**Task details**
In the listing below, print exactly the lines between the line holding "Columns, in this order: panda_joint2" and the line holding "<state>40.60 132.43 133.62", inclusive, and no more.

::::::::::

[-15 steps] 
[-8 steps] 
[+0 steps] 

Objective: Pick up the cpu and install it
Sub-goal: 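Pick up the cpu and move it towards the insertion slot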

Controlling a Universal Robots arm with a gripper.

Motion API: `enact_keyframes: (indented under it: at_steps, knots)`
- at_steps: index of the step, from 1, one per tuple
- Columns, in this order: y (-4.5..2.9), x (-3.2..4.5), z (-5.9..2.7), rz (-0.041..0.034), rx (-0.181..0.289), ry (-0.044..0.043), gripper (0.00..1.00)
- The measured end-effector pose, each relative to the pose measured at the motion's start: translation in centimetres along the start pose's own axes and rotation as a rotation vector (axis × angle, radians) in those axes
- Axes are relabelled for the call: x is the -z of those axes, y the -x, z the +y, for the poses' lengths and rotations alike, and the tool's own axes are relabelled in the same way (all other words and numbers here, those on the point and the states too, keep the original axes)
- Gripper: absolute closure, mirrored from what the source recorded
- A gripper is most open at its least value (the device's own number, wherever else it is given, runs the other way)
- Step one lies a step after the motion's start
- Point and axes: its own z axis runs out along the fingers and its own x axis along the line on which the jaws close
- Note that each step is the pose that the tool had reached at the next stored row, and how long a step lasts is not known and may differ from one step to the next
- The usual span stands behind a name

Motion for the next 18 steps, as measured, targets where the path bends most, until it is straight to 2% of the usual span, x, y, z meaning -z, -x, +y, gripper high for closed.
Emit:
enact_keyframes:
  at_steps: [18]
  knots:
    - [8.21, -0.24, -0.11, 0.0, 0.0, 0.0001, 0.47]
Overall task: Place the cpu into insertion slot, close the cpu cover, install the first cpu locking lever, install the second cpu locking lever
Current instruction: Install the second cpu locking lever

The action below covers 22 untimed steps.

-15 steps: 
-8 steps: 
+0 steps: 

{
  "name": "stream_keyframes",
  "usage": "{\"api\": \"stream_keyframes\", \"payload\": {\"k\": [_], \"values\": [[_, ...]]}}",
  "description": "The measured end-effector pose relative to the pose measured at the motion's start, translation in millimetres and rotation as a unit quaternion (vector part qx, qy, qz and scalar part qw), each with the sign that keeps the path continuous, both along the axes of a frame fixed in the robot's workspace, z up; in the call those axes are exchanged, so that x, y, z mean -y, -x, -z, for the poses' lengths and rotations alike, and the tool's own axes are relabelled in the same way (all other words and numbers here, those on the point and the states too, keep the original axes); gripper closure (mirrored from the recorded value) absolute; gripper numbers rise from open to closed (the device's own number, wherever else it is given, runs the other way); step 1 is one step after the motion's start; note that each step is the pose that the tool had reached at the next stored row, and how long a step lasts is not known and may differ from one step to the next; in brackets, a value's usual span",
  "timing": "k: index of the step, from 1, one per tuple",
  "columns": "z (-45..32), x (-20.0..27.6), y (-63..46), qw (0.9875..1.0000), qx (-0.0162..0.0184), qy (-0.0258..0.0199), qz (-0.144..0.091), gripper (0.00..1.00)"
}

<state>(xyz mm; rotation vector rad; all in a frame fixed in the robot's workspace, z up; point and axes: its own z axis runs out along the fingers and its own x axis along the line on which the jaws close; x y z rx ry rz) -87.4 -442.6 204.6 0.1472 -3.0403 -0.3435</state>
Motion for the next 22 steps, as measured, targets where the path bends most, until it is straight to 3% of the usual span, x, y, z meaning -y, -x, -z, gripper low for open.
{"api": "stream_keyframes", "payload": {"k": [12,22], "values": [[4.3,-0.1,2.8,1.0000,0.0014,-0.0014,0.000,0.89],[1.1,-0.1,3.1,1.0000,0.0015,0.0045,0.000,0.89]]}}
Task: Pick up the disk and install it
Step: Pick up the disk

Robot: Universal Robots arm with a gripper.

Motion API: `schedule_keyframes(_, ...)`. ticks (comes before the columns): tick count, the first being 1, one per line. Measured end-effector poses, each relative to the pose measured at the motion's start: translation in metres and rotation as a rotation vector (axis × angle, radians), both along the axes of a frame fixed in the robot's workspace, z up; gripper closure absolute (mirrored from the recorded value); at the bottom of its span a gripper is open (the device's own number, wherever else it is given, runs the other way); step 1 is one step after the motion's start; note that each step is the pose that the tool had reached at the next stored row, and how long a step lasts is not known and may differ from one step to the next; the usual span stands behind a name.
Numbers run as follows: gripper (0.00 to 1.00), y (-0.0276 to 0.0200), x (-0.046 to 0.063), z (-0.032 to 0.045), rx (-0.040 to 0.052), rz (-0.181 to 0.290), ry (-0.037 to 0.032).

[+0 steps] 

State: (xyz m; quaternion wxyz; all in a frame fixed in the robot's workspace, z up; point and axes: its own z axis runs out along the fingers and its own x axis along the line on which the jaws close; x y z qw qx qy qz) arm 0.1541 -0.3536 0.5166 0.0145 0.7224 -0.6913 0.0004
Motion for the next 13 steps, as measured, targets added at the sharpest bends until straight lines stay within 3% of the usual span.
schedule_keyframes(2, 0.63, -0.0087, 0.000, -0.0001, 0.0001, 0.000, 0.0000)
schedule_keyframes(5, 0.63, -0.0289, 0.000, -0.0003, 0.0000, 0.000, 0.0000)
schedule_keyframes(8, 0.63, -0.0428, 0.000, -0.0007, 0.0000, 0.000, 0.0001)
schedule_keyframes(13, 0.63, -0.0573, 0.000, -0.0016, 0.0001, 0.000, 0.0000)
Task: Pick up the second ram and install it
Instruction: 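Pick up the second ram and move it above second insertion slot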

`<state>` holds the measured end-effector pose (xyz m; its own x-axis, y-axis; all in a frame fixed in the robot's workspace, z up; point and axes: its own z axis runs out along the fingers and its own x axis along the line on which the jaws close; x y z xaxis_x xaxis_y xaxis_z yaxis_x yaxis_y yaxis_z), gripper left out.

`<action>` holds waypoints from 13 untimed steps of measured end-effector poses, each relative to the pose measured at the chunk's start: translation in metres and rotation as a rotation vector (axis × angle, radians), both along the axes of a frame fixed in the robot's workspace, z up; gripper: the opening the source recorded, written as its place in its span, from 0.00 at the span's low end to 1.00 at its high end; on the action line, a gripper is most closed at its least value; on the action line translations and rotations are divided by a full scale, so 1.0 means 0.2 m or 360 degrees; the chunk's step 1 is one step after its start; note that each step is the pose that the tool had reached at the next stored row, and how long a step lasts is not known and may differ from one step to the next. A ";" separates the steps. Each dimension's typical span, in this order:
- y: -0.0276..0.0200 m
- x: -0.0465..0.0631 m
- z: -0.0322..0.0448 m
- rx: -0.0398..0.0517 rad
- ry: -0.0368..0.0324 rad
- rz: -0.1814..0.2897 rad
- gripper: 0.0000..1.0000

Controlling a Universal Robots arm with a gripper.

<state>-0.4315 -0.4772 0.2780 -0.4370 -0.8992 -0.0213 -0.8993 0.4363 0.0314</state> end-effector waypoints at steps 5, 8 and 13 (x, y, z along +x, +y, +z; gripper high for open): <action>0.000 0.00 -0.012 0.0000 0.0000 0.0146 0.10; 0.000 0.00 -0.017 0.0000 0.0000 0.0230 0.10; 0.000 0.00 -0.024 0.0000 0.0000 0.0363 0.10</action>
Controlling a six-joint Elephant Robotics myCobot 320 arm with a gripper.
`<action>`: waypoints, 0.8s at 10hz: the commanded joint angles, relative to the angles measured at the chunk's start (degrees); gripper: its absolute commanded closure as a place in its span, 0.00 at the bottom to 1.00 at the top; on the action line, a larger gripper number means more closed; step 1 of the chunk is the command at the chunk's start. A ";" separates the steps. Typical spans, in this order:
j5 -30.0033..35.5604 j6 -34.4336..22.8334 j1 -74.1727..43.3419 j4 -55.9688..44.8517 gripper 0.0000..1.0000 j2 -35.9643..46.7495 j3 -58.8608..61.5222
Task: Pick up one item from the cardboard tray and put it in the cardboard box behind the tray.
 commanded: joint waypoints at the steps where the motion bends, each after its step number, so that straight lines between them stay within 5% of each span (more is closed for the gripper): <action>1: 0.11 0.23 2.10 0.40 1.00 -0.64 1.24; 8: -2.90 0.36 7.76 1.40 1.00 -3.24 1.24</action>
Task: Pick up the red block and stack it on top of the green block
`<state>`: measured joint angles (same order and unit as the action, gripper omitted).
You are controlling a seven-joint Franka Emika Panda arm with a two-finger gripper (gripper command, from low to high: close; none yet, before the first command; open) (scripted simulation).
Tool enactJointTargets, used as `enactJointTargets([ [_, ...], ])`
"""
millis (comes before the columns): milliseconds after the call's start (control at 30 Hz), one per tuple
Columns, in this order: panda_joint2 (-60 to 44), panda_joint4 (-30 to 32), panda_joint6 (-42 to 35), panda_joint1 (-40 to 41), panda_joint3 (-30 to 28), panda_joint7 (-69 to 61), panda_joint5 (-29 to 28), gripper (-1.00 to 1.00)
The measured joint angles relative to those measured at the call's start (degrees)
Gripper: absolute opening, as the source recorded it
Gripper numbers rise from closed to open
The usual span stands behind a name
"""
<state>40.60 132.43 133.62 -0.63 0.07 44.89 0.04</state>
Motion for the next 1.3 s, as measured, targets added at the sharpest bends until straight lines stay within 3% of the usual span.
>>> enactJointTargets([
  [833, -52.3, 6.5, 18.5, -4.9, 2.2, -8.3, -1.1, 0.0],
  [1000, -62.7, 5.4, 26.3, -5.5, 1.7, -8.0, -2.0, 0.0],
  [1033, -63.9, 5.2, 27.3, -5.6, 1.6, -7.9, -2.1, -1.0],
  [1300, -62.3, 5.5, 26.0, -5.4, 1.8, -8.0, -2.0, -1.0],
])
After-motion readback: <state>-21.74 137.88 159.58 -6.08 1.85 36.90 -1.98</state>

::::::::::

**Response below**
Columns, in this order: panda_joint2 (-60 to 44), panda_joint4 (-30 to 32), panda_joint6 (-42 to 35), panda_joint1 (-40 to 41), panda_joint3 (-30 to 28), panda_joint7 (-69 to 61), panda_joint5 (-29 to 28), gripper (-1.00 to 1.00)
The measured joint angles relative to those measured at the call's start (degrees)
Gripper: absolute opening, as the source recorded it
Gripper numbers rise from closed to open
The usual span stands behind a name
"""
<state>40.60 132.43 133.62 -0.63 0.07 44.89 0.04</state>

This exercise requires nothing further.